● **WHAT IS BEING ASKED**
Repeat the material below. Keep every line exactly as written.

--

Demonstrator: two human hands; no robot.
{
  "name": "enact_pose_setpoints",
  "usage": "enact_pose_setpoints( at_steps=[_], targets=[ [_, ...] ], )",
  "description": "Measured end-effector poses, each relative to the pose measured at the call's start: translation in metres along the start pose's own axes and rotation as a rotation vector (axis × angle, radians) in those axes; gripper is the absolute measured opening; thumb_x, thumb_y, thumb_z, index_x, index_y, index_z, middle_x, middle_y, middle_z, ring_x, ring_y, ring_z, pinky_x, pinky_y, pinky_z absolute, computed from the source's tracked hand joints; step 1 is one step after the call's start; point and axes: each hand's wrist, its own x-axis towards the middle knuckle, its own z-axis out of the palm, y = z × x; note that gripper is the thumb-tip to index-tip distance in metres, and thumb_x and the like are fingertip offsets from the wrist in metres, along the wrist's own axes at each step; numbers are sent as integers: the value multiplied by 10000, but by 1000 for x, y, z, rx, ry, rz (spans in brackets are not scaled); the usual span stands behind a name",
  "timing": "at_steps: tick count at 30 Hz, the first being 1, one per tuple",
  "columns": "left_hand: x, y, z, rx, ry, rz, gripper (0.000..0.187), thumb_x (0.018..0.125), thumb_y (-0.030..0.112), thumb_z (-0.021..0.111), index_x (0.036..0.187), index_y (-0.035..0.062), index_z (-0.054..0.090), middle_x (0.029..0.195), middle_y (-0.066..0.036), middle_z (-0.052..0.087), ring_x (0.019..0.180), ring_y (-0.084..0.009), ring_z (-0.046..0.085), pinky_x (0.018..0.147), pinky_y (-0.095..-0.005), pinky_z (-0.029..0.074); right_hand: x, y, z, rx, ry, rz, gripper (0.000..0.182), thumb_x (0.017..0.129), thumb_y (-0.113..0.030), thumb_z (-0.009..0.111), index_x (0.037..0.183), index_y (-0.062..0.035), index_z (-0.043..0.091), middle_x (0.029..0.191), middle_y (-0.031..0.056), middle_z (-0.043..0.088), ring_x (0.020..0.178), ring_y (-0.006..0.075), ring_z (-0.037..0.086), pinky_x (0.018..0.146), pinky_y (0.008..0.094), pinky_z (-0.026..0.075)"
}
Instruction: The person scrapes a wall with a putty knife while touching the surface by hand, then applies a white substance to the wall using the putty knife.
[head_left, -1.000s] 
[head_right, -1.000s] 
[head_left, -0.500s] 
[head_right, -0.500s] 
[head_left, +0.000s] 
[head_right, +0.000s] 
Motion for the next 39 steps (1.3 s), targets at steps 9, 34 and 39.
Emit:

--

● **RESULT**
Demonstrator: two human hands; no robot.
{
  "name": "enact_pose_setpoints",
  "usage": "enact_pose_setpoints( at_steps=[_], targets=[ [_, ...] ], )",
  "description": "Measured end-effector poses, each relative to the pose measured at the call's start: translation in metres along the start pose's own axes and rotation as a rotation vector (axis × angle, radians) in those axes; gripper is the absolute measured opening; thumb_x, thumb_y, thumb_z, index_x, index_y, index_z, middle_x, middle_y, middle_z, ring_x, ring_y, ring_z, pinky_x, pinky_y, pinky_z absolute, computed from the source's tracked hand joints; step 1 is one step after the call's start; point and axes: each hand's wrist, its own x-axis towards the middle knuckle, its own z-axis out of the palm, y = z × x; note that gripper is the thumb-tip to index-tip distance in metres, and thumb_x and the like are fingertip offsets from the wrist in metres, along the wrist's own axes at each step; numbers are sent as integers: the value multiplied by 10000, but by 1000 for x, y, z, rx, ry, rz (spans in brackets are not scaled); the usual span stands behind a name",
  "timing": "at_steps: tick count at 30 Hz, the first being 1, one per tuple",
  "columns": "left_hand: x, y, z, rx, ry, rz, gripper (0.000..0.187), thumb_x (0.018..0.125), thumb_y (-0.030..0.112), thumb_z (-0.021..0.111), index_x (0.036..0.187), index_y (-0.035..0.062), index_z (-0.054..0.090), middle_x (0.029..0.195), middle_y (-0.066..0.036), middle_z (-0.052..0.087), ring_x (0.019..0.180), ring_y (-0.084..0.009), ring_z (-0.046..0.085), pinky_x (0.018..0.147), pinky_y (-0.095..-0.005), pinky_z (-0.029..0.074); right_hand: x, y, z, rx, ry, rz, gripper (0.000..0.182), thumb_x (0.017..0.129), thumb_y (-0.113..0.030), thumb_z (-0.009..0.111), index_x (0.037..0.183), index_y (-0.062..0.035), index_z (-0.043..0.091), middle_x (0.029..0.191), middle_y (-0.031..0.056), middle_z (-0.043..0.088), ring_x (0.020..0.178), ring_y (-0.006..0.075), ring_z (-0.037..0.086), pinky_x (0.018..0.146), pinky_y (0.008..0.094), pinky_z (-0.026..0.075)"
}
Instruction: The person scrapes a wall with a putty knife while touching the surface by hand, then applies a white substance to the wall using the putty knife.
[head_left, -1.000s] 
[head_right, -1.000s] 
[head_left, -0.500s] 
[head_right, -0.500s] 
[head_left, +0.000s] 
[head_right, +0.000s] 
Motion for the next 39 steps (1.3 s), targets at steps 9, 34 and 39.
Emit:

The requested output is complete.